Berühmte veristische Komponisten und Opern
Auch wenn Bizets Carmen (1875) die erste mutige Slice-of-Life-Oper war, trat der wahre Verismo 15 Jahre später in Italien in den Vordergrund, mit der historischen Premiere (1890) von Pietro Mascagnis Cavalleria rusticana. Carmen ist im Wesentlichen eine archetypische Verismo-Oper: Anstelle von Königen und Gräfinnen finden sich im Libretto Stierkämpfer, Soldaten, Fabrikarbeiter und Prostituierte, die in heftige Leidenschaften und einen aus Eifersucht geborenen Mord verwickelt sind. Aber die Musik ist weitaus eleganter – und traditioneller – als die konstante, messerscharfe Emotionalität der Versimo-Oper (obwohl der italienische Verleger von Carmen nicht zufällig kein anderer als Edoardo Sonzogno war).
Obwohl Giacomo Puccini allgemein als der größte Komponist des Verismo gilt, wird diese Behauptung von einigen Musikwissenschaftlern in Italien bestritten, die ihn außerhalb der Verismo-Schule verorten. Andere Kritiker sind der Ansicht, dass Puccini nur teilweise am Verismo beteiligt war. Die heute am weitesten verbreitete Ansicht ist, dass zumindest einige seiner Opern (Tosca, 1900) dem Verismo zuzurechnen sind: Sie spielt in Italien und handelt von einem politischen Gefangenen, einem Maler und einer Sängerin, die vom Polizeipräsidenten hinters Licht geführt werden. Es sei jedoch darauf hingewiesen, dass nur eine von Puccinis Opern, das erste Drittel von Il Trittico, Il tabarro, in dramatischer Weise mit dem echten Verismo-Format übereinstimmt. Wenn man den Begriff Verismo jedoch lockerer verwendet, um Opern zu beschreiben, in denen „alltägliche“ Charaktere dargestellt werden, könnte man behaupten, dass Puccinis perfekteste „realistische“ Oper La Bohème ist.
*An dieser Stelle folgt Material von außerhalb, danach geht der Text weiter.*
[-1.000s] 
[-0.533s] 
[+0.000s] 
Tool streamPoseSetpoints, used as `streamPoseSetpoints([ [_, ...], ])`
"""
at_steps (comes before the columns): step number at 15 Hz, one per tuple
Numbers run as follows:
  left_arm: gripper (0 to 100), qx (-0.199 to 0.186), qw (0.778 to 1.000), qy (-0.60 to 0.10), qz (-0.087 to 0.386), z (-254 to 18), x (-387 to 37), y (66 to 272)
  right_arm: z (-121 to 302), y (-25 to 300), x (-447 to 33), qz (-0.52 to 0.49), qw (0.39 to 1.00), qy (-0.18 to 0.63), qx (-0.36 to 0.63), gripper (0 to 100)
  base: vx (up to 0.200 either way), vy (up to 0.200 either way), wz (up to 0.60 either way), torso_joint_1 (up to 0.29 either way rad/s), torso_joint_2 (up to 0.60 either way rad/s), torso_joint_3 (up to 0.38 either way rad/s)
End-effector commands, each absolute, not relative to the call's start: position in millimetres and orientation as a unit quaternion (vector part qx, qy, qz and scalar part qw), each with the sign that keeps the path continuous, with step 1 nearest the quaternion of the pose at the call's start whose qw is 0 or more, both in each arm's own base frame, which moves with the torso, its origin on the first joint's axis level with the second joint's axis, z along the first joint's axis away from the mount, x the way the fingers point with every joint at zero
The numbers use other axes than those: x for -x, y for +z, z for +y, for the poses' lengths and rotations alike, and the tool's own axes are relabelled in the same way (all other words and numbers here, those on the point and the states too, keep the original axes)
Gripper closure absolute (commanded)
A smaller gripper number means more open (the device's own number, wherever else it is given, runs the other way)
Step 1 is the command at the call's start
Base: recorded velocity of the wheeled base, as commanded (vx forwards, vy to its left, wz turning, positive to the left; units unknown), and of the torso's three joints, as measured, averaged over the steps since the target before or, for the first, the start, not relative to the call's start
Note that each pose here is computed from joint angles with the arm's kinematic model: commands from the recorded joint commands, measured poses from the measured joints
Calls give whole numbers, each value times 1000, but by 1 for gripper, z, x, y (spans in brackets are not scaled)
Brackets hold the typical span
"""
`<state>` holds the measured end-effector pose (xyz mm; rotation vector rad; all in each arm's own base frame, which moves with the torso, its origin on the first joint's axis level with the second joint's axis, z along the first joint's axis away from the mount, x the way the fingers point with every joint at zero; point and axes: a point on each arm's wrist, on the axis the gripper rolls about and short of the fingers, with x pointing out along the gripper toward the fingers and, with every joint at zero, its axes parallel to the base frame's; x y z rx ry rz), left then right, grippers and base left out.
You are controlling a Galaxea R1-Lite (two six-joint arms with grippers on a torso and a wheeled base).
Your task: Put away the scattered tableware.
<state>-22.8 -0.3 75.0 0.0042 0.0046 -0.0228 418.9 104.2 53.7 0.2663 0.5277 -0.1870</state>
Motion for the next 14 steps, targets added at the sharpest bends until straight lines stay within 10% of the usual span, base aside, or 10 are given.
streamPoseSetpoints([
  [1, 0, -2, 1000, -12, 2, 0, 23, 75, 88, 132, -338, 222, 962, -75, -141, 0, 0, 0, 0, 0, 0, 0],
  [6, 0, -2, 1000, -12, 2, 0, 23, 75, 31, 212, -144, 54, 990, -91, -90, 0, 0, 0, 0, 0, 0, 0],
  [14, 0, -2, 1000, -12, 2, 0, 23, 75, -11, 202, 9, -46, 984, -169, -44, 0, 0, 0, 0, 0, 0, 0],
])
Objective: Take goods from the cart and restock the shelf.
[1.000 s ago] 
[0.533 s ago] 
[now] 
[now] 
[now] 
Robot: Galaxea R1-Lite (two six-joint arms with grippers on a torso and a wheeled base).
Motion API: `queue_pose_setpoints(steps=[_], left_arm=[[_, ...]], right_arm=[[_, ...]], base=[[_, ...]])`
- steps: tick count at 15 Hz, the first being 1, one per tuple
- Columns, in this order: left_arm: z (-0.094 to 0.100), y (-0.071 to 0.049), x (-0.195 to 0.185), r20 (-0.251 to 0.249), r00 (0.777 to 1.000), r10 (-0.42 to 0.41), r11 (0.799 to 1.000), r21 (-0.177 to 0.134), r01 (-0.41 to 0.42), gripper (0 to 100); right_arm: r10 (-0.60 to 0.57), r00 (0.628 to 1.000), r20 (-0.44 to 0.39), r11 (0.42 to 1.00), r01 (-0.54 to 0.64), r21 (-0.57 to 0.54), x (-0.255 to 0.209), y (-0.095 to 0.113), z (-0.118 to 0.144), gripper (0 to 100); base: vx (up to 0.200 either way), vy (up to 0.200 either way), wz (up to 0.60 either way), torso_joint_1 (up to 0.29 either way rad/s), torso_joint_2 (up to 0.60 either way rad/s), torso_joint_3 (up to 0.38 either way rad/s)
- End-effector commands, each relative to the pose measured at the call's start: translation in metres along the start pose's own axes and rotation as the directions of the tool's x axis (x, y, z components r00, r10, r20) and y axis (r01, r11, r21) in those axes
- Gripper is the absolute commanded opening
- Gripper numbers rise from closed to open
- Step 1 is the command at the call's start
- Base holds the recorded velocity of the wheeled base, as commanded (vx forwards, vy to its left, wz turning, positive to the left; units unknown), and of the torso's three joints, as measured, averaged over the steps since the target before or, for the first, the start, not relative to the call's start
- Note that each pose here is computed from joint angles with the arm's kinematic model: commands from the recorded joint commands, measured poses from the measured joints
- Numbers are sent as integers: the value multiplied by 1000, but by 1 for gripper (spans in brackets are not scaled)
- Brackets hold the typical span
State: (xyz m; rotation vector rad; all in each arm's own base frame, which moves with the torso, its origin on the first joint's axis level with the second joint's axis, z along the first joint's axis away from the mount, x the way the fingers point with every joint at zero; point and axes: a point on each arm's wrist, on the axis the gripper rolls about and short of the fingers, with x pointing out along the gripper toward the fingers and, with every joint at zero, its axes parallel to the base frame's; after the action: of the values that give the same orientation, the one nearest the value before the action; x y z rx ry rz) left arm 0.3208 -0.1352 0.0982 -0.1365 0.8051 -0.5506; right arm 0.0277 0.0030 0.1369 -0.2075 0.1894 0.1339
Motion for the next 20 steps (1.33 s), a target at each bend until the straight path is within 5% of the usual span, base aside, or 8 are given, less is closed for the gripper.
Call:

La Bohème (1896) handelt von vier verarmten Künstlern, die in einer schäbigen Pariser Mansarde leben und arbeiten, sowie von einem ebenso verarmten jungen Mädchen, das seinen Lebensunterhalt mit Stickerei verdient. (Dieses Leben wird jedoch auf eine Weise romantisiert, die dem authentischen Verismo fremd ist).
Die berühmtesten Komponisten der Verismo-Oper waren, abgesehen von Puccini, Pietro Mascagni (Cavalleria rusticana, 1890; Rustikale Ritterlichkeit) , Ruggero Leoncavallo (dessen Pagliacci oft mit Cavalleria in Verbindung gebracht wird), Umberto Giordano und Francesco Cilea. Es gab jedoch noch viele andere Veristi: Franco Alfano, am bekanntesten jedoch für die Vollendung von Puccinis Turandot, Alfredo Catalani, Gustave Charpentier (Louise), Eugen d’Albert (Tiefland), Ignatz Waghalter („Der Teufelsweg“ und „Jugend“), Alberto Franchetti, Franco Leoni, Jules Massenet (La Navarraise), Licinio Refice. Im 20. Jahrhundert wurden vereinzelt veristische Opern geschrieben, wie I gioielli della Madonna (1911; Die Juwelen der Madonna) von Ermanno Wolf-Ferrari und Riccardo Zandonai.
Eine Wiederbelebung des Interesses an der Oper des italienischen Verismus ist heute weltweit zu beobachten.